My book on this subject, arguing (against Charles Curran and others) that the kind of doctrinal development represented by DH sets no precedent for the kind of doctrinal about-face that would be involved in reversing or relaxing Humanae Vitae, may interest readers. Entitled Religious Liberty and Contraception, it can be obtained by writing to the publisher (John XXIII Fellowship Coop., P.O. Box 22, Ormond, VIC, 3204, Australia), enclosing a US$10 bill.
Fr. Brian W. Harrison, O.S.
Ponce, Puerto Rico
Forthright
The NOR is one of my three “must-read” monthlies. Crisis and This Rock are the others. I regret the squabble between the NOR and Our Sunday Visitor about your ads. I like the Visitor, but your ads are forthright and unapologetic about the Catholic faith, as is the NOR itself. Your strong defense of Catholic orthodoxy and your reflections on what it means to be a genuine disciple of Jesus Christ are truly exemplary and, I daresay, inspirational. The NOR has been a great help in my own continuing education and in my priesthood. Many thanks!
Fr. Jerry Kopacek
Waterloo, Iowa
What the Holy Spirit Has Revealed to Me
I read “A Bunch of Self-Promoters?” (New Oxford Notes, Sept.) with much interest. I was born and baptized Catholic. But I have now read through the Bible five or more times, and so my theology has evolved from Catholicism to Reform Presbyterianism. You say that a “hallmark of the Reformation is the principle of private interpretation of Scripture.” But private interpretation is an impossibility since the Holy Spirit is involved in any interpretation of Scripture. Where the Holy Spirit leads us in that interpretation is another matter. He has led me to some Protestant leaders (e.g., James Boice, Chuck Swindoll, and R.C. Sproub| to some well-trusted pastors, and to Pope John Paul II. But I would never rely on any single Protestant leader or pastor or pope in helping me interpret the Bible.
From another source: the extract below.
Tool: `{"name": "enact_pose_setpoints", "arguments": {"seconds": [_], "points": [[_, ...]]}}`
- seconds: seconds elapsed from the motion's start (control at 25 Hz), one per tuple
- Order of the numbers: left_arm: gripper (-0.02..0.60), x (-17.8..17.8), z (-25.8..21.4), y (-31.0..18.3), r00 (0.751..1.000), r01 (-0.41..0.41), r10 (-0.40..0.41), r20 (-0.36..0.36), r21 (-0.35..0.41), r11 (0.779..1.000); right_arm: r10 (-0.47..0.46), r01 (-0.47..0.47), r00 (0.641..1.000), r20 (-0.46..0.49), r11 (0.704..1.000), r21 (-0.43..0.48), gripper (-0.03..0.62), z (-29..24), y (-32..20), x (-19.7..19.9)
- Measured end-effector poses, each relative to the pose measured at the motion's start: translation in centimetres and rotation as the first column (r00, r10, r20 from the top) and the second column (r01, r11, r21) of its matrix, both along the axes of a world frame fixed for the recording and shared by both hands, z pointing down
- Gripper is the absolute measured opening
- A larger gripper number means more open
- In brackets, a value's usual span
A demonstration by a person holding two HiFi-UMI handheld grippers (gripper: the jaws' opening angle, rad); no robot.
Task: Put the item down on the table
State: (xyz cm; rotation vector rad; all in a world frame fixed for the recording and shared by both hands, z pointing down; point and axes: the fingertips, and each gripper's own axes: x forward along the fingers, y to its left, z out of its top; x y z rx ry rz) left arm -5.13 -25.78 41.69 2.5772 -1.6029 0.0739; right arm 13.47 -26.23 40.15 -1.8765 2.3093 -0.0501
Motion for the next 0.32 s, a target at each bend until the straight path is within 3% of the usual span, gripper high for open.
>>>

You mention the Reformation doctrine of justification by faith alone. I am a firm believer in that because of what the Holy Spirit has revealed to me by Scripture and the teachings of those who have guided me. But I do not need anyone to convince me of the validity of justification by faith alone, for the Holy Spirit has done quite well in instructing me on the matter of what it is necessary to believe to have eternal life with God — and no one will ever turn me from that belief. Eternal life in the presence of God is too precious to me to believe anything else.